All Hail the SnowKing
Did you know that the greatest architectural marvel in the North is destroyed and rebuilt each year? It’s true. The SnowKing’s castle, constructed entirely from snow and ice, has grown in scale and ambition every year and it’s Yellowknife’s true jewel. All March long, the SnowKing hosts activities in his royal home—from film festivals and children’s plays during the day, to raves and comedy nights and epic jams at night. It’s the most fun you can have with your winter boots on.
Gold Range Bistro
A classic coffee, eggs and bacon joint on infamous Range Street. Here, Yellowknifers from every neighbourhood and walk of life bump shoulders and this no-frills bistro will clear the cobwebs away.
State of the Arts
To get a sense of Northern arts and traditions, visit one of Yellowknife’s many art galleries. There’s Northern Images, downtown, an arts co-op that features a collection of prints, carvings and more from all over the North. In Old Town, the Down to Earth Gallery is full of local artworks—from muskox-bone jewellery, to books and music. Right next door, you’ll find the log- walled Gallery of the Midnight Sun, with furs, jewellery, moosehair tufting and other Northern specialties.

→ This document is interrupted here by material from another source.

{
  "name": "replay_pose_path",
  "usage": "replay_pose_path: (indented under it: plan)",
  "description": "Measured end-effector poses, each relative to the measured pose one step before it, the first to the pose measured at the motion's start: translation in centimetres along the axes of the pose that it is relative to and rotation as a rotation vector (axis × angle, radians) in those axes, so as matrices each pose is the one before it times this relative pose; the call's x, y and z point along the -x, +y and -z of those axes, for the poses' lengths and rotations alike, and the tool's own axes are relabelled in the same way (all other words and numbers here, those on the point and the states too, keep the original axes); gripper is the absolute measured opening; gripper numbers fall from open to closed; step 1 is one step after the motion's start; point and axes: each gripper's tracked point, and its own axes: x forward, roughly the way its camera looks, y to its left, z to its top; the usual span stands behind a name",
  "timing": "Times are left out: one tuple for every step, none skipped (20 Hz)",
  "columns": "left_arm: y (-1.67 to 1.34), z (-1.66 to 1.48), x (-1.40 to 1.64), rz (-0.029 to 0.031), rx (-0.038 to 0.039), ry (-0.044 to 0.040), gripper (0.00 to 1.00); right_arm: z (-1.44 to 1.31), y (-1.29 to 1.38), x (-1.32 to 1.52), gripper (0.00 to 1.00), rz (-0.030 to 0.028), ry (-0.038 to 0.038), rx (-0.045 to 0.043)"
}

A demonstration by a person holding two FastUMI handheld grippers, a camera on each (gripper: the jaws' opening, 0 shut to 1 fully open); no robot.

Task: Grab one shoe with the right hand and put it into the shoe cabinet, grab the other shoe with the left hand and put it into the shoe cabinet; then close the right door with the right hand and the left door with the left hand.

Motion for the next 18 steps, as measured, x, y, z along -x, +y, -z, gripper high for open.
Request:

Now, get out of town! Experience the wild winter world outside of Yellowknife by letting a team of enthusiastic sled dogs show you their background paradise. Get cozy on your sled as they lead you through a maze of forest trails before shooting across an expanse of a glistening lake to an outfitters cabin. There, warm up with some bannock and tea and show your appreciation to your furry tour guides with some prolonged and well-deserved belly rubs.